Antoinette’s mother, Elisabeth née Fischer (born 1760), was the daughter of Regina born Hartung (1732–1805), daughter of Johann Heinrich Hartung (1699–1765), head of a well-known publishing house in Königsberg. Elisabeth was a celebrated beauty. After divorcing her first husband, Justizrat Graun, the composer’s son, in 1795, she married the minor poet Christian August von Stägemann, and was the “motherly friend,” as my German source puts it, of a much better-known writer, Heinrich von Kleist (1777–1811), who, at thirty-three, had fallen passionately in love with her twelve-year-old daughter Hedwig Marie (later von Olfers). He is said to have called on the family, to say adieu before traveling to Wannsee—for the carrying out of an enthusiastic suicide pact with a sick lady—but was not admitted, it being laundry day in the Stägemann household. The number and diversity of contacts that my ancestors had with the world of letters are truly remarkable.
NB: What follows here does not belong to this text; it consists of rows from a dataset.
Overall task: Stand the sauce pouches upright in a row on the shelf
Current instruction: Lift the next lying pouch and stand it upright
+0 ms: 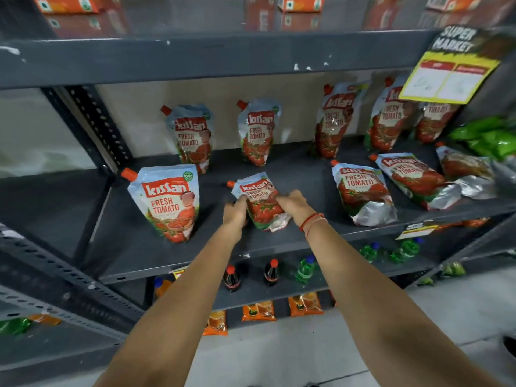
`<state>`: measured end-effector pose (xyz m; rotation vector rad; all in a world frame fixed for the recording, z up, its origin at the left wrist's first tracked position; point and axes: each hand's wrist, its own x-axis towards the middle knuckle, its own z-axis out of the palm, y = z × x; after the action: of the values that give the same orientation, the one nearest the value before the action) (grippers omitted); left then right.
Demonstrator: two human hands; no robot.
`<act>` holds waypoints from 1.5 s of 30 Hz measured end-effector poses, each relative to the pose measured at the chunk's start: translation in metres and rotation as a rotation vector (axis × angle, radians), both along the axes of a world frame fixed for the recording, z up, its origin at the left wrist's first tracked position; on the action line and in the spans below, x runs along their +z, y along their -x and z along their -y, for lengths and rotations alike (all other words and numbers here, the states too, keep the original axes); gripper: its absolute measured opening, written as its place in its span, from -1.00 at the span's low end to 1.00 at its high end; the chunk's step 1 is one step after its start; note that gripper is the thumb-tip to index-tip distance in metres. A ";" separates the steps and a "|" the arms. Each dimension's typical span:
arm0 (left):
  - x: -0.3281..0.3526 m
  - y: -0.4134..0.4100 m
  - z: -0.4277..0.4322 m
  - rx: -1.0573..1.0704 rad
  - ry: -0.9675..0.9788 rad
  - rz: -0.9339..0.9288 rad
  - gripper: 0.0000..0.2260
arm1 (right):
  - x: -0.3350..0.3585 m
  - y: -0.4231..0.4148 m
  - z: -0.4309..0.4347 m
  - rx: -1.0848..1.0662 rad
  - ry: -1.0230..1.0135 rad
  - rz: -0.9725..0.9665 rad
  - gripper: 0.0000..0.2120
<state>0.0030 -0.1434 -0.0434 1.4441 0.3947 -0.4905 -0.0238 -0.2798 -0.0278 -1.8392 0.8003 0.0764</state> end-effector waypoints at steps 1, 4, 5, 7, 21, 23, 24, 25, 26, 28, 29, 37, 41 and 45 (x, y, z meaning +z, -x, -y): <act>0.005 -0.003 0.005 -0.005 0.051 -0.053 -0.60 | -0.001 -0.001 0.001 -0.013 -0.089 0.007 -0.60; 0.010 -0.009 0.009 -0.028 0.093 -0.122 -0.58 | -0.004 0.006 0.001 0.063 -0.271 0.008 -0.86; 0.010 -0.010 0.007 -0.027 0.090 -0.109 -0.58 | -0.004 0.010 0.001 0.098 -0.315 0.038 -0.88; 0.010 -0.011 0.002 -0.013 0.088 -0.019 -0.66 | -0.002 0.015 0.000 0.134 -0.366 0.153 -0.85; 0.007 0.010 -0.026 -0.088 0.089 0.729 -0.93 | -0.010 0.016 -0.010 0.156 -0.102 0.578 -0.62; 0.002 0.012 -0.029 -0.138 0.081 0.745 -0.93 | -0.017 0.019 -0.010 0.169 -0.103 0.569 -0.61; -0.001 0.013 -0.029 -0.164 0.058 0.746 -0.88 | -0.019 0.020 -0.009 0.179 -0.096 0.559 -0.61; -0.004 0.013 -0.030 -0.186 0.010 0.742 -0.82 | -0.019 0.020 -0.008 0.194 -0.089 0.549 -0.62; -0.006 0.014 -0.032 -0.197 -0.047 0.735 -0.79 | -0.020 0.020 -0.008 0.207 -0.086 0.541 -0.62; -0.012 0.019 -0.034 -0.178 -0.126 0.727 -0.76 | -0.020 0.021 -0.007 0.227 -0.073 0.530 -0.62; -0.014 0.023 -0.034 -0.137 -0.147 0.734 -0.74 | -0.019 0.022 -0.007 0.234 -0.060 0.529 -0.62; -0.010 0.076 0.020 0.125 -0.258 0.991 -0.93 | 0.013 0.037 0.036 -0.040 0.087 0.694 -0.73; 0.006 0.069 0.073 -0.179 -0.356 1.041 -0.89 | 0.030 0.047 0.088 -0.117 0.252 0.697 -0.85; 0.017 0.054 0.137 -0.242 -0.441 0.842 -0.80 | 0.028 0.063 0.158 -0.120 0.541 0.406 -0.76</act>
<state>-0.0515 -0.2805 -0.0267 1.9862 -0.3756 0.0560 -0.0867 -0.4379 0.0003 -2.1984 0.6768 -0.6270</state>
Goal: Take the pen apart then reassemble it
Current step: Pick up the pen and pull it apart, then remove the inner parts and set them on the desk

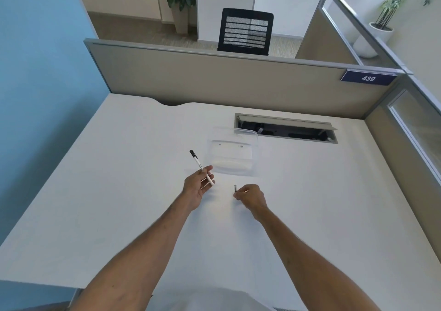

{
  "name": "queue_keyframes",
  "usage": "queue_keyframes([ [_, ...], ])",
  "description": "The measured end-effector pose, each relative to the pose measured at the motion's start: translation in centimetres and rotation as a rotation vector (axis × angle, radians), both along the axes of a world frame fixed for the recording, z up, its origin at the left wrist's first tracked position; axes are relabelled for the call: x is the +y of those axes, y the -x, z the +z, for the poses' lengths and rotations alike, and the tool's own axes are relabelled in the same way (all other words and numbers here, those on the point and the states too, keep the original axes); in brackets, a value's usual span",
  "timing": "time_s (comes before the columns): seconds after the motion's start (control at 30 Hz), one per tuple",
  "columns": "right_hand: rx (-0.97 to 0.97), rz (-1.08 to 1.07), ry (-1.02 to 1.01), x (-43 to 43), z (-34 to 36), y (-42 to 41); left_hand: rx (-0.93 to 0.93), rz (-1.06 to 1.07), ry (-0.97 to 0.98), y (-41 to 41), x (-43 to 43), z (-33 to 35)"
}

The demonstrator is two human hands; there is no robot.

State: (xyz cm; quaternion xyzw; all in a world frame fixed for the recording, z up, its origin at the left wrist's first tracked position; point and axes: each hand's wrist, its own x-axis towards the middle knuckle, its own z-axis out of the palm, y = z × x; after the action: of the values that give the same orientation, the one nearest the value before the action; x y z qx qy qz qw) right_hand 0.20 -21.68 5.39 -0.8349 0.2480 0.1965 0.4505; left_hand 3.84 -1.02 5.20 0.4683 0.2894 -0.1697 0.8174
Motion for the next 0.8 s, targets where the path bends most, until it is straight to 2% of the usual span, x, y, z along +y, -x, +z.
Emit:
queue_keyframes([
  [0.17, 0.009, 0.123, 0.375, 0.0, -0.2, -0.8, -0.005, 0.028, 0.07, 0.2, 0.3, -0.3],
  [0.33, -0.019, 0.251, 0.565, 0.3, -0.7, -0.7, -0.002, 0.044, 0.081, 0.3, 0.7, -1.0],
  [0.5, -0.069, 0.267, 0.625, 0.5, -1.2, -0.3, -0.001, 0.013, 0.102, 0.1, 0.7, -1.3],
  [0.8, -0.097, 0.241, 0.603, 0.1, -1.3, -0.4, 0.013, -0.02, 0.1, 0.4, 0.6, -1.8],
])
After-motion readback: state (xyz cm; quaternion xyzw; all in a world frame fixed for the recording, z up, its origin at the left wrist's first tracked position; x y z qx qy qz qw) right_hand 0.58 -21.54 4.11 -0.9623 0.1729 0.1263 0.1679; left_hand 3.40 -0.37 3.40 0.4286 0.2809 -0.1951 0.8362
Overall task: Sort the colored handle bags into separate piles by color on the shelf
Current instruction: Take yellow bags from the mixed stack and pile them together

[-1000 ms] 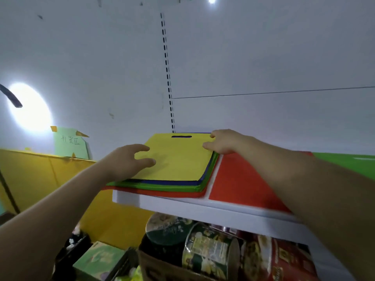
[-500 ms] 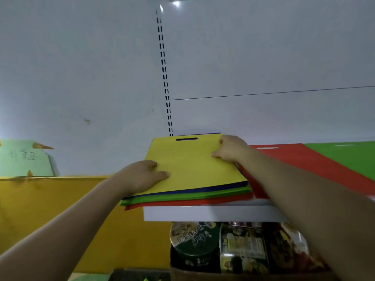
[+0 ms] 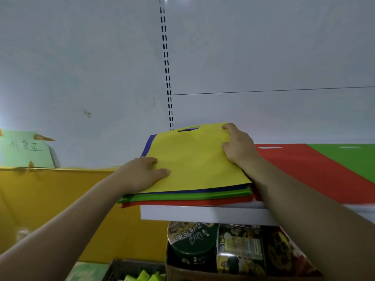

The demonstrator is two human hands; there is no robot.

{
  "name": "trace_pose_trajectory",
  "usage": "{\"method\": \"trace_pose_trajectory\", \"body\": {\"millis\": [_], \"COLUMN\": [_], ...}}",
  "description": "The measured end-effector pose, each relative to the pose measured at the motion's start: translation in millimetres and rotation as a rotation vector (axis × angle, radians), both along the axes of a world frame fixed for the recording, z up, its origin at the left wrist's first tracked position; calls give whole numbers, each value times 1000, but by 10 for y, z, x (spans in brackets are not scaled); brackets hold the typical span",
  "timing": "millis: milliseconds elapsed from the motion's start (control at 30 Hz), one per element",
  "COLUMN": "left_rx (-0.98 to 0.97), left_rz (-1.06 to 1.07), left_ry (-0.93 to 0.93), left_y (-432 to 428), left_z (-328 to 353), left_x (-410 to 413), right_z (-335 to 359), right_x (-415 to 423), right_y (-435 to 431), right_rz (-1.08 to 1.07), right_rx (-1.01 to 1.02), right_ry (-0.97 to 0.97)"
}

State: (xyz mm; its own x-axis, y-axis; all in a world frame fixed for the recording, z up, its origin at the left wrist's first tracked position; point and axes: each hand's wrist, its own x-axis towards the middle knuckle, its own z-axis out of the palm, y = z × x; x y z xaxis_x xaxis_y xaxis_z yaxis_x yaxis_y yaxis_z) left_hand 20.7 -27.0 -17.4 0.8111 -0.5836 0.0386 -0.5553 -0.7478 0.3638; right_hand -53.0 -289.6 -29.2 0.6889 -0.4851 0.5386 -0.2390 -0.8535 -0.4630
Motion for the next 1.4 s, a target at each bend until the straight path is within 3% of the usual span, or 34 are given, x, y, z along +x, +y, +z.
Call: {"method": "trace_pose_trajectory", "body": {"millis": [133, 267, 400, 567, 633, 733, 900, 1400], "left_rx": [-39, -193, -646, -1071, -1084, -997, -936, -849], "left_rz": [33, 70, 100, 8, -69, -127, -235, -679], "left_ry": [39, 51, 68, 231, 238, 87, -30, 196], "left_y": [-6, 18, 82, 224, 254, 274, 265, -600], "left_z": [7, -8, 17, 195, 243, 273, 234, 163], "left_x": [-23, -21, -49, -26, -73, -146, -296, -1506], "right_z": [17, 182, 401, 602, 672, 770, 800, 718], "right_x": [-49, -189, -296, -558, -682, -818, -1145, -3210], "right_y": [22, 187, 335, 466, 497, 513, 600, 585], "right_rz": [31, 179, 183, 166, 156, 149, -20, -494], "right_rx": [-83, -173, -145, 68, 129, 201, 121, 78], "right_ry": [-161, -501, -745, -769, -718, -572, -500, -521]}}
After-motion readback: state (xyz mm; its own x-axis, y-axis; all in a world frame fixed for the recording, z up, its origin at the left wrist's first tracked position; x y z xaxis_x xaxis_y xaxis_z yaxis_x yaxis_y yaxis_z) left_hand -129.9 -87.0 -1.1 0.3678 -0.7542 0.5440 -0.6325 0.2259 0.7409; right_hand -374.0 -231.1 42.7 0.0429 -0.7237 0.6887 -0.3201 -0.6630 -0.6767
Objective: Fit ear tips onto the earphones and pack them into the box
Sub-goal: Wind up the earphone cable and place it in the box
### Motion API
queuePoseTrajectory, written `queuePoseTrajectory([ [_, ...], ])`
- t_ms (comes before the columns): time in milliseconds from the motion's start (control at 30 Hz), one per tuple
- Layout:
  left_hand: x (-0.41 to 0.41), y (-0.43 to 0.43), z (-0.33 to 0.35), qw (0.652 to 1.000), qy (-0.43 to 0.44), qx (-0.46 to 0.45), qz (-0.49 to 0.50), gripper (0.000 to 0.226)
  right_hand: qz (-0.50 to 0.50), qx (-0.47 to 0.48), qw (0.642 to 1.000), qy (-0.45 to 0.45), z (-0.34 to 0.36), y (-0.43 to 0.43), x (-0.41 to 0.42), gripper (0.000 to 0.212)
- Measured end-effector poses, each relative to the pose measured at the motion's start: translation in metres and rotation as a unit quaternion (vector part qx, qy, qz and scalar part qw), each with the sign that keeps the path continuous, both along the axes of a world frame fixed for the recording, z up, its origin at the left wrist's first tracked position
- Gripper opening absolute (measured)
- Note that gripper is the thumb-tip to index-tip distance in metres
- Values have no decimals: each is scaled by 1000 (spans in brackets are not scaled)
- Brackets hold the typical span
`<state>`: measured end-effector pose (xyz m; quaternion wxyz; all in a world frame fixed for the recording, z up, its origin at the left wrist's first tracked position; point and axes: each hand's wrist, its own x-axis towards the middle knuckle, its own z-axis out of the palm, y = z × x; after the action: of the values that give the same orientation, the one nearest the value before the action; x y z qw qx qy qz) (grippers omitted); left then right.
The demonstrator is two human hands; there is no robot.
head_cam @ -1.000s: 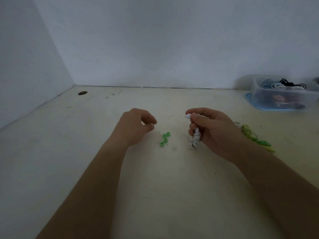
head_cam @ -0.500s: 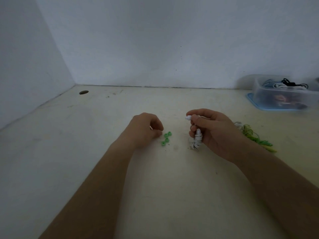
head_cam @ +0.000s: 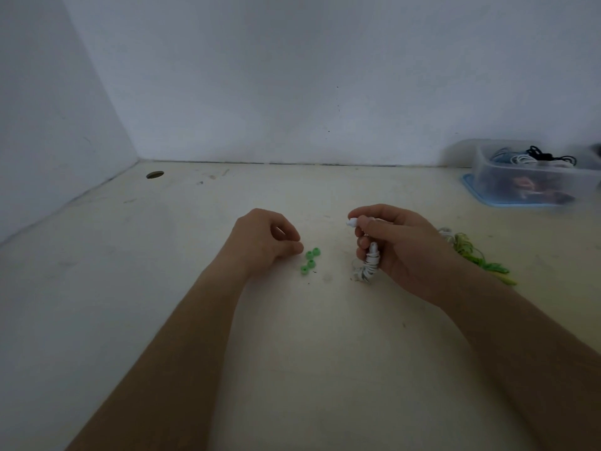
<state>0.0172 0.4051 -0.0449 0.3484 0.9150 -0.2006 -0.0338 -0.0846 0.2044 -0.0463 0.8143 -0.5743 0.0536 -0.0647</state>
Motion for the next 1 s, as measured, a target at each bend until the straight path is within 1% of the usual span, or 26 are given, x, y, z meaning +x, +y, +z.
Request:
queuePoseTrajectory([
  [100,2,-1,-1,999,16,-45,15,6,5,-2,1000,1,0,0,0,15],
  [267,1,1,-1,996,52,-72,-2,6,6,-5,1000,8,1,0,-1,15],
  [467,-1,6,7,986,86,-145,-1,16,11,-10,1000,11,0,-2,-2,15],
  [567,-5,4,11,967,108,-233,2,22,15,-15,1000,3,-1,-3,-3,14],
  [633,-10,0,12,951,118,-285,-16,19,11,-28,1000,-6,-2,-2,-3,14],
  [767,-23,-12,14,926,153,-340,-54,15,-3,-38,999,-39,-3,1,-1,14],
  [867,-27,-18,14,903,185,-378,-82,15,-11,-49,997,-58,-4,1,-1,31],
  [900,-28,-20,14,897,193,-387,-90,16,-17,-62,996,-62,-5,0,-1,32],
  [1000,-30,-23,15,880,214,-409,-114,16,-39,-92,992,-75,-7,-1,-1,20],
])
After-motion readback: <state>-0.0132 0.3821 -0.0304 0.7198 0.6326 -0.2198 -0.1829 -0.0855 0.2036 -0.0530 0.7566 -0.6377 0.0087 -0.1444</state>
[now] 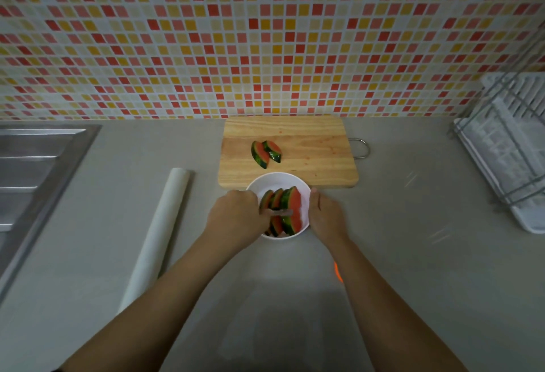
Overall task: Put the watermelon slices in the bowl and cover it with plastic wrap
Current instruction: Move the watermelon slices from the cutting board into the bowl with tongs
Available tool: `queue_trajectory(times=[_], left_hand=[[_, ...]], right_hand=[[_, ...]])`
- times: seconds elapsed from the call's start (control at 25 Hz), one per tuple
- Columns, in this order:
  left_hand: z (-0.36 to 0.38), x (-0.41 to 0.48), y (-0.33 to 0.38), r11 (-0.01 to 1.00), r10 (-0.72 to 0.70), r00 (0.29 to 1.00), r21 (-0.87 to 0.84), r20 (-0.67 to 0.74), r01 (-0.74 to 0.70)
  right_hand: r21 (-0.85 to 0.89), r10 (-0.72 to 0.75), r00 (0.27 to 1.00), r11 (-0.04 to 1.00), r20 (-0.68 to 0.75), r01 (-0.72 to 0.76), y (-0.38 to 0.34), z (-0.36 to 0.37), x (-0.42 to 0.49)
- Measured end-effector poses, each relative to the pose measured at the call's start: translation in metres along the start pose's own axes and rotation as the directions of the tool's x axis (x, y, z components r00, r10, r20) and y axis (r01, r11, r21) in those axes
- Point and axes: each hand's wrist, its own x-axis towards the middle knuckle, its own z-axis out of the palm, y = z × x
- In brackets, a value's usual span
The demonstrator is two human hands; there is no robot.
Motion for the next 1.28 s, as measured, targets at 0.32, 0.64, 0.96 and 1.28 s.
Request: queue_trajectory(times=[0.32, 0.64, 0.96, 1.28], left_hand=[[0.024, 0.022, 0.023, 0.965, 0.173, 0.985, 0.199, 0.008, -0.171], [0.031, 0.020, 0.024, 0.947, 0.141, 0.990, 0.290, 0.002, -0.136], [-0.003, 0.008, -0.032, 0.993, 0.107, 0.984, 0.056, -0.145, -0.100], [0.010, 0.008, -0.027, 0.984, 0.175, 0.968, 0.073, -0.181, -0.164]], right_hand=[[-0.068, -0.051, 0.998, 0.996, 0.041, 0.054, -0.002, -0.003, 0.002], [-0.077, -0.059, 0.996, 0.995, 0.062, 0.064, -0.008, -0.002, -0.001], [-0.075, -0.065, 0.995, 0.995, 0.078, 0.071, -0.006, -0.002, 0.000], [-0.093, -0.045, 0.996, 0.994, 0.073, 0.052, -0.007, -0.002, 0.001]])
Carl Heinrich Graun, the great-grandfather of Ferdinand von Korff, my great-grandfather, was born in 1701, at Wahrenbrück, Saxony. His father, August Graun (born 1670), an exciseman ( “Königlicher Polnischer und Kurfürstlicher Sächsischer Akziseneinnehmer”— the elector in question being his namesake, August II, King of Poland) came from a long line of parsons. His great-great-grandfather, Wolfgang Graun, was, in 1575, organist at Plauen (near Wahrenbrück), where a statue of his descendant, the composer, graces a public garden. Carl Heinrich Graun died at the age of fifty-eight, in 1759, in Berlin, where seventeen years earlier, the new opera house had opened with his Caesar and Cleopatra . He was one of the most eminent composers of his time, and even the greatest, according to local necrologists touched by his royal patron’s grief. Graun is shown (posthumously) standing somewhat aloof, with folded arms, in Menzel’s picture of Frederick the Great playing Graun’s composition on the flute; reproductions of this kept following me through all the German lodgings I stayed in during my years of exile. I am told there is at the Sans-Souci Palace in Potsdam a contemporary painting representing Graun and his wife, Dorothea Rehkopp, sitting at the same clavecin. Musical encyclopedias often reproduce the portrait in the Berlin opera house where he looks very much like the composer Nikolay Dmitrievich Nabokov, my first cousin. An amusing little echo, to the tune of 250 dollars, from all those concerts under the painted ceilings of a guilded past, blandly reached me in heil-hitlering Berlin, in 1936, when the Graun family entail, basically a collection of pretty snuffboxes and other precious knick-knacks, whose value after passing through many avatars in the Prussian state bank had dwindled to 43,000 reichsmarks (about 10,000 dollars), was distributed among the provident composer’s descendants, the von Korff, von Wissmann and Nabokov clans (a fourth line, the Counts Asinari di San Marzano, had died out).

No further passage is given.